2.4.4.1.4.3. 3. Create and Run a Notebook

  • In the connected VS Code window, open your project folder (e.g., /home/YOUR_USERNAME).

  • Create a new file named simulation.ipynb.

  • When the notebook opens, click “Select Kernel” in the top-right corner.

  • Choose “Python Environments…” and select the kernel associated with your virtual environment: openfast_env (Python 3.11.x).

2.4.4.1.5. Part 5: Example Test Script

Paste this code into a cell in your notebook to run a test simulation and plot the results.

# Import the correct class from the correct file
from pyOpenFAST.fast import FastLibAPI
import os
import matplotlib.pyplot as plt

print("--- Step 1: Setting up paths ---")

# The OpenFAST library file
openfast_library_path = os.path.expanduser('~/openfast/build/modules/openfast-library/libopenfastlib.so')

# Use the minimal example test case
sample_input_file = '/home/YOUR_USERNAME/openfast/reg_tests/r-test/glue-codes/openfast/MinimalExample/Main.fst'

print("\n--- Step 2: Running OpenFAST ---")
try:
        # Initialize the OpenFAST library interface
        fast_api = FastLibAPI(
                library_path=openfast_library_path,
                input_file_name=sample_input_file
        )

        # Run the simulation
        fast_api.run()
        print("✅ OpenFAST simulation ran successfully!")

        # --- Step 3: Post-processing ---
        print("\n--- Step 3: Accessing results ---")

        results = fast_api.output_values
        channels = fast_api.output_channel_names

        print(f"Simulation produced {results.shape[0]} time steps and {results.shape[1]} output channels.")
        print(f"Available channels: {channels}")
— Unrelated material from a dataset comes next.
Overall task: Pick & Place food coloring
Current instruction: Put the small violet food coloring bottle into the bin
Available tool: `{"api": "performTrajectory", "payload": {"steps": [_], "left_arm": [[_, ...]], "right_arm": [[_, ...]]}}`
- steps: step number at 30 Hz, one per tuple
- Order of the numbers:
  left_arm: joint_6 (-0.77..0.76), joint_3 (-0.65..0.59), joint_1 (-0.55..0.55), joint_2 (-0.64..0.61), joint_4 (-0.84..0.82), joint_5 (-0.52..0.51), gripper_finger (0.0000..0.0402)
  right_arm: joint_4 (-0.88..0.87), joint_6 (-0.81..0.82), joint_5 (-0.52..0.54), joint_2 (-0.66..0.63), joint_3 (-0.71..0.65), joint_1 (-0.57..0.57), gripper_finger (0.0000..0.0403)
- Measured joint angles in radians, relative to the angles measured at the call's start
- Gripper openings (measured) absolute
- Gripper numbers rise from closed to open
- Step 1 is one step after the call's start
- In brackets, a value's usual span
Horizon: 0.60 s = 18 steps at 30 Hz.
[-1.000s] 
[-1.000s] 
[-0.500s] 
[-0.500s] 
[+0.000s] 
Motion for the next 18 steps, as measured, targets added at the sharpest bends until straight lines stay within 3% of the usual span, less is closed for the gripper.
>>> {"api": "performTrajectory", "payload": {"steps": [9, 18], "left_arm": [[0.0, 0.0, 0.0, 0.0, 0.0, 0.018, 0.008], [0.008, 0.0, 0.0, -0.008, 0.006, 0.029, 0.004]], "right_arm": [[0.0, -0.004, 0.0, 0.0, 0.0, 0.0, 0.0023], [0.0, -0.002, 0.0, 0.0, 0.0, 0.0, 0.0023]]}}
        # Define the channel to plot (choose one from the "Available channels" list)
        channel_to_plot = 'OoPDefl1'

        # Find the index of the channel
        try:
                channel_idx = channels.index(channel_to_plot)
                time = results[:, 0]
                channel_data = results[:, channel_idx]
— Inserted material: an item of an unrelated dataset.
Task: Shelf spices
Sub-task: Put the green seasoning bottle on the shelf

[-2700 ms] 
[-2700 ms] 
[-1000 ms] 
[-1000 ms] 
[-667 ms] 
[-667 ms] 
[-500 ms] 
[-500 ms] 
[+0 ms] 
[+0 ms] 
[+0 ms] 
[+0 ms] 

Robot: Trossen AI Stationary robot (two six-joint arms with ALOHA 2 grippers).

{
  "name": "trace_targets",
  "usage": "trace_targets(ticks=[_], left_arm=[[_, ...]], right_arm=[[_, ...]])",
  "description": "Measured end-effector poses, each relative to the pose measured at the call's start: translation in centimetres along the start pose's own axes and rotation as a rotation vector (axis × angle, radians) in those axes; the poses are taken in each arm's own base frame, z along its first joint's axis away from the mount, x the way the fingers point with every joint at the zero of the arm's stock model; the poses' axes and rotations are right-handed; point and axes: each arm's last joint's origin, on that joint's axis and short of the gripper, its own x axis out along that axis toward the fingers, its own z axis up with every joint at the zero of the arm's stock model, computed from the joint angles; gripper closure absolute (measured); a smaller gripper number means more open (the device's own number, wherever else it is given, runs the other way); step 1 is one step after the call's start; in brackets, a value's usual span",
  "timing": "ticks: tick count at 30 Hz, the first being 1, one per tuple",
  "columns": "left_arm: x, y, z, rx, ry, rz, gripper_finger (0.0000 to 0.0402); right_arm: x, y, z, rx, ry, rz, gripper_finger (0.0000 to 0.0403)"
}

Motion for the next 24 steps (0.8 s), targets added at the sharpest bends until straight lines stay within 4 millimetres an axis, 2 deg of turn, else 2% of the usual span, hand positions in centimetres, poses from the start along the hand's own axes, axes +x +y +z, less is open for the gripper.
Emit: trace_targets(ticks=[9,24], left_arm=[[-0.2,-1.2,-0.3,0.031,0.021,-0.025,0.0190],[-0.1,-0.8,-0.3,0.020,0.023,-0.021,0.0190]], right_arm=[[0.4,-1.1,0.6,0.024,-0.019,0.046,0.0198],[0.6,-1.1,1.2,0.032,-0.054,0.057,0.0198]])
                # Plot the results
                plt.figure(figsize=(10, 5))
                plt.plot(time, channel_data)
                plt.xlabel('Time (s)')
                plt.ylabel(f'{channel_to_plot} (m)')
                plt.grid(True)
                plt.title(f'{channel_to_plot} vs. Time')
                plt.show()
                print("✅ Plot generated successfully!")
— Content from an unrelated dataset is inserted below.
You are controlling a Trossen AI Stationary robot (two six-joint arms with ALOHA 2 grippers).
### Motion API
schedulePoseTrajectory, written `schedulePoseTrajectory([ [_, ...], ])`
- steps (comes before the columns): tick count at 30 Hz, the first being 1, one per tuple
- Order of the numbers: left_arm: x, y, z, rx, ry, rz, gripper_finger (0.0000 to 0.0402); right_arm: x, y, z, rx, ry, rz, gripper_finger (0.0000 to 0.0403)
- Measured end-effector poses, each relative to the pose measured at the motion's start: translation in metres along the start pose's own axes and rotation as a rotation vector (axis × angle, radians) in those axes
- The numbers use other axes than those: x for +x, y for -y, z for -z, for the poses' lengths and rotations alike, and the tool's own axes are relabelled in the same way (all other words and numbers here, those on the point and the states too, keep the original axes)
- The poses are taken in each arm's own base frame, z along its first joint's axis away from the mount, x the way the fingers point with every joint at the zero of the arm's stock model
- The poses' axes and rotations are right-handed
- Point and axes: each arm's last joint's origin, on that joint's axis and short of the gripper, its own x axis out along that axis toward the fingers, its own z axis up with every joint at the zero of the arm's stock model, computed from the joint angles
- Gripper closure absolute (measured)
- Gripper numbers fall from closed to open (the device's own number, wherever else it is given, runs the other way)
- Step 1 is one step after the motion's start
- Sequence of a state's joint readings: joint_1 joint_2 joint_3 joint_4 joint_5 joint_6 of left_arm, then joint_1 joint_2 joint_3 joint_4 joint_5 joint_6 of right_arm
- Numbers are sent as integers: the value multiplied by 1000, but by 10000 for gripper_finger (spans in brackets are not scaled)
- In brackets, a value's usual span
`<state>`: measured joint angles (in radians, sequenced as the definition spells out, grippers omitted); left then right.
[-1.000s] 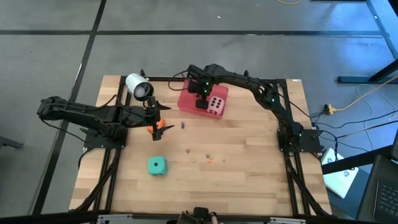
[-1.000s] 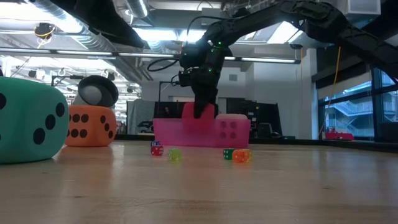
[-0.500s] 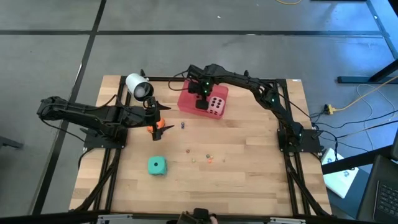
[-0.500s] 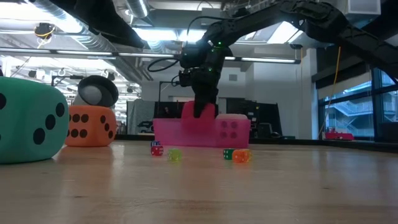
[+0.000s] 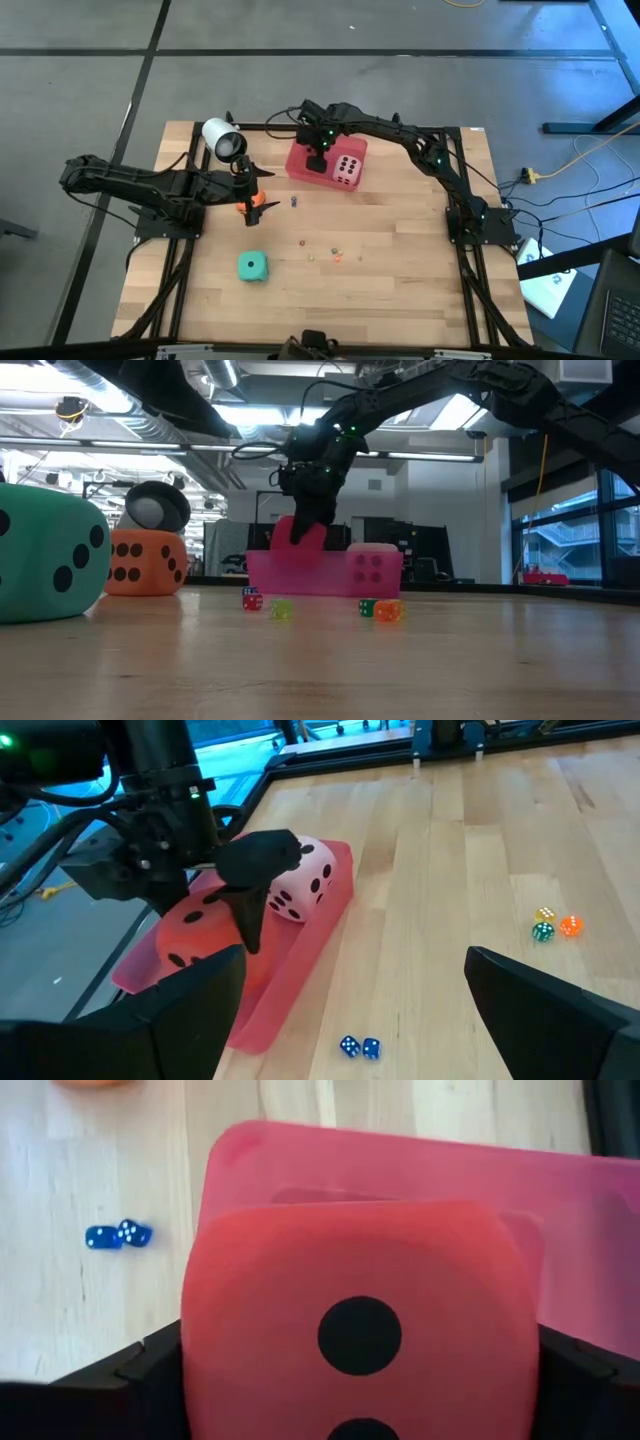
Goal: Pick & Place Dice
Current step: Put the big red dice into the pink bin
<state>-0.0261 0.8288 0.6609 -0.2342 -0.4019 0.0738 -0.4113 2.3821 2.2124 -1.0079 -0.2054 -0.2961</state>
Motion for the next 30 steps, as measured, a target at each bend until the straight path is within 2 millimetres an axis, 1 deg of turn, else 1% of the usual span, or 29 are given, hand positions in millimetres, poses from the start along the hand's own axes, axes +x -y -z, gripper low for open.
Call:
schedulePoseTrajectory([
  [2, 0, 0, 0, -3, -4, 0, 29, 0, -1, 0, -4, -1, -1, 17],
  [4, 0, 0, 1, -4, -8, 0, 29, 0, -1, 0, -14, 1, -13, 11],
  [9, 0, 0, 1, -3, -9, 0, 29, 0, -3, 0, -76, 22, -77, 26],
  [13, 0, 0, 1, -4, -9, 0, 29, 0, -2, 0, -72, 7, -47, 9],
  [16, 0, 0, 1, -4, -9, 0, 29, 0, -3, 1, -75, -5, -51, 12],
  [18, 0, 0, 1, -4, -9, 0, 29, 0, -3, 2, -74, -15, -55, 8],
  [24, 0, 0, 1, -4, -9, 0, 29, 0, -6, 7, -61, -55, -116, 5],
  [30, 0, 0, 1, -7, -9, 0, 29, 0, -9, 7, -112, -58, -123, 4],
])
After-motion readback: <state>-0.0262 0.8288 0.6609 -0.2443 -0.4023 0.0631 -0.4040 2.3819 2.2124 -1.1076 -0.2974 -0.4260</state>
        except ValueError:
                print(f"❌ Could not find '{channel_to_plot}' in the output channels.")

except Exception as e:
        print(f"❌ An error occurred during the simulation: {e}")

2.4.4.1.6. Notes

  • Replace YOUR_USERNAME with your actual Linux username where applicable.

  • Ensure all dependencies are installed correctly to avoid runtime errors.

  • For additional help, refer to the OpenFAST GitHub repository.